On the other hand, The Aviator had the backing of Miramax, an arm of Disney. Casting the comparatively unknown Jamie Foxx in the lead role in Ray was even more a daunting task than giving Leonardo DiCaprio the part of the eccentric aviation pioneer and Hollywood studio owner Howard Hughes in The Aviator. Then again, the unpredictable genius of Jim Carrey was the first choice for the latter role!
And Don Cheadle, who plays an ordinary man reaching extraordinary heights of courage in Hotel Rwanda, may even be the surprise winner.
It is either Annette Bening or Hilary Swank for Best Actress, with a substantial number of fans and Oscar observers rooting for Swank.
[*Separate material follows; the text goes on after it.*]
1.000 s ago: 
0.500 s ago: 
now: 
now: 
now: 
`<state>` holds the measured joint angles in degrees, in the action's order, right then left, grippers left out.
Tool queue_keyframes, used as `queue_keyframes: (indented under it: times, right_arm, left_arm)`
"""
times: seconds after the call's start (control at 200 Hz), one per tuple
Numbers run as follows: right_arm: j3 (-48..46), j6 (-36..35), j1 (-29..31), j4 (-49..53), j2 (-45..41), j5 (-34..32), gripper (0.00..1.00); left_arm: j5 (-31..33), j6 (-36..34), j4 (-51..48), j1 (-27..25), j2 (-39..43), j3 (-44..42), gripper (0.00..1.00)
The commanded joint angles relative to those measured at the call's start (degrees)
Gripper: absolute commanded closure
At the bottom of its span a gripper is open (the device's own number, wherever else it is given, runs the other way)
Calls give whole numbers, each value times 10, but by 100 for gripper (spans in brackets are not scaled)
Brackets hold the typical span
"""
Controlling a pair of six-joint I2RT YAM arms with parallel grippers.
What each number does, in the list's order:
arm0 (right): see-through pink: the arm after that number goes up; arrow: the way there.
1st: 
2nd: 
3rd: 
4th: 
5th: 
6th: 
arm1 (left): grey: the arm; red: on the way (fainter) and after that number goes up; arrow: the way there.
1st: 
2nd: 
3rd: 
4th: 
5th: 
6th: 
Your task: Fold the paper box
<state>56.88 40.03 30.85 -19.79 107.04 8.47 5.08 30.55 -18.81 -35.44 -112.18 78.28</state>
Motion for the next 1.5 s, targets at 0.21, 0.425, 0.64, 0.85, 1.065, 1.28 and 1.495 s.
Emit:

But what if the grand British actress Imelda Staunton is the upset winner for her exemplary performance in Vera Drake?
Morgan Freeman is one of the most protean actors in the world; but he has never won an Oscar. That terrible wrong could be corrected this year if he gets the award for his solid work in Million Dollar Baby. But what if the voters think the young and promising Clive Owen needs a career boost for his indelible work in Closer?
The animated film race is also suspenseful as it has pitted rival DreamWorks with two films -- the great hit Shrek 2 and the medium-sized hit Shark Tale -- against Disney's The Incredibles, which is also a big hit. Nobody expects Shark Tale to win, and there is a consensus that The Incredibles is a more accomplished film than Shrek 2. But who knows? DreamWorks could really be the lucky studio.
Come February 27, one can surely expect, apart from emcee Chris Rock's fiery humour, a few solid surprises.
And any show that has laughs and suspense cannot be boring.